RECORDED DATA
· · · ·

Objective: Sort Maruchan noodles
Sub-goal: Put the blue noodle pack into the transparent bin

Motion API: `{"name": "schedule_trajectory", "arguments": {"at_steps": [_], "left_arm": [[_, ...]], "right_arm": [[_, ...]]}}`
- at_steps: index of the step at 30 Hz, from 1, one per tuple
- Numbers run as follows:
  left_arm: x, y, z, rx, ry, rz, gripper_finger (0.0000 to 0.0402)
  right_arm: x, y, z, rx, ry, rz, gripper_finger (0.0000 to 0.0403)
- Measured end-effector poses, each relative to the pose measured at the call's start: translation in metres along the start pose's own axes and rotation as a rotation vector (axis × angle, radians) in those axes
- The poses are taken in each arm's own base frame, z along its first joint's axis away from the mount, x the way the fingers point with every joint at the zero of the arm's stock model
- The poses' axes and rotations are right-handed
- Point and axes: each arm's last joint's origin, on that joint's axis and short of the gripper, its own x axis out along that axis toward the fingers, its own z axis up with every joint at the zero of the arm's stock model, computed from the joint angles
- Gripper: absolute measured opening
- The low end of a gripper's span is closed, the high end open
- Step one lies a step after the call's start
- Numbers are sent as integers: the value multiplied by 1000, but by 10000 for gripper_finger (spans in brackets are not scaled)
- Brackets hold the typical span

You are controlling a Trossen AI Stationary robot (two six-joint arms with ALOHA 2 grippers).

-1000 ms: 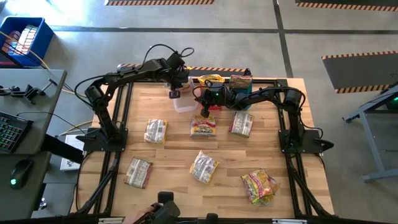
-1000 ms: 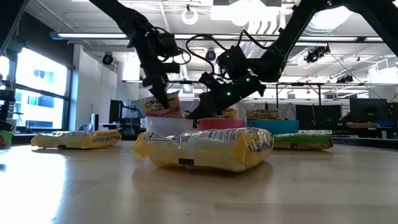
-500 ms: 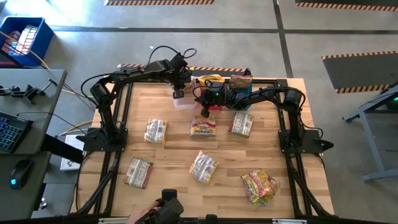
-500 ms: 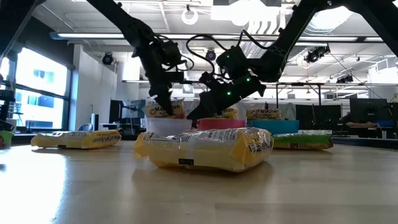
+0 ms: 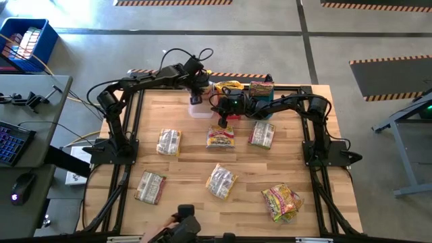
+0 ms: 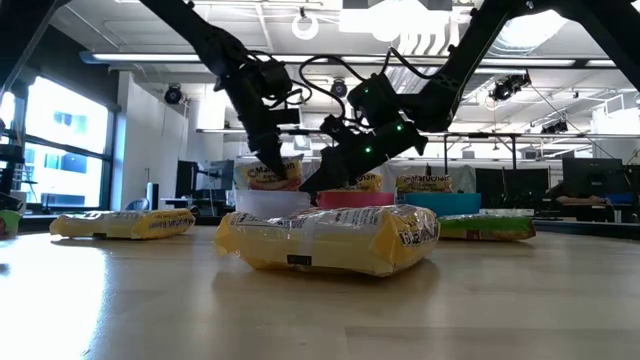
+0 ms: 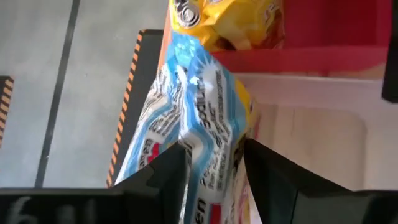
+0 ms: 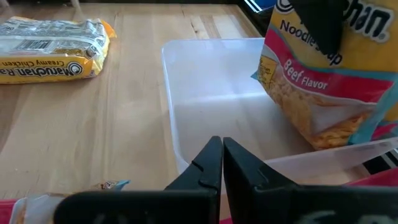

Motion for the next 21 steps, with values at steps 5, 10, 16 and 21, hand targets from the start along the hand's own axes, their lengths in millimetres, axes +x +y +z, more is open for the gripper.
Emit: {"name": "schedule_trajectory", "arguments": {"at_steps": [5, 10, 16, 21], "left_arm": [[5, -3, 1, 3, -10, -25, 136], [8, -3, 2, 3, -28, -42, 136], [12, -3, 3, 3, -43, -41, 129], [28, -3, -1, -17, -25, -41, 133]], "right_arm": [[0, 0, 0, 7, -4, 3, 0], [0, 0, 0, 11, -6, 6, 0], [0, 0, 0, 11, -7, 5, 0], [0, 0, 0, 11, -7, 6, 0]]}}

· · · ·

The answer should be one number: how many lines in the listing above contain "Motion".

2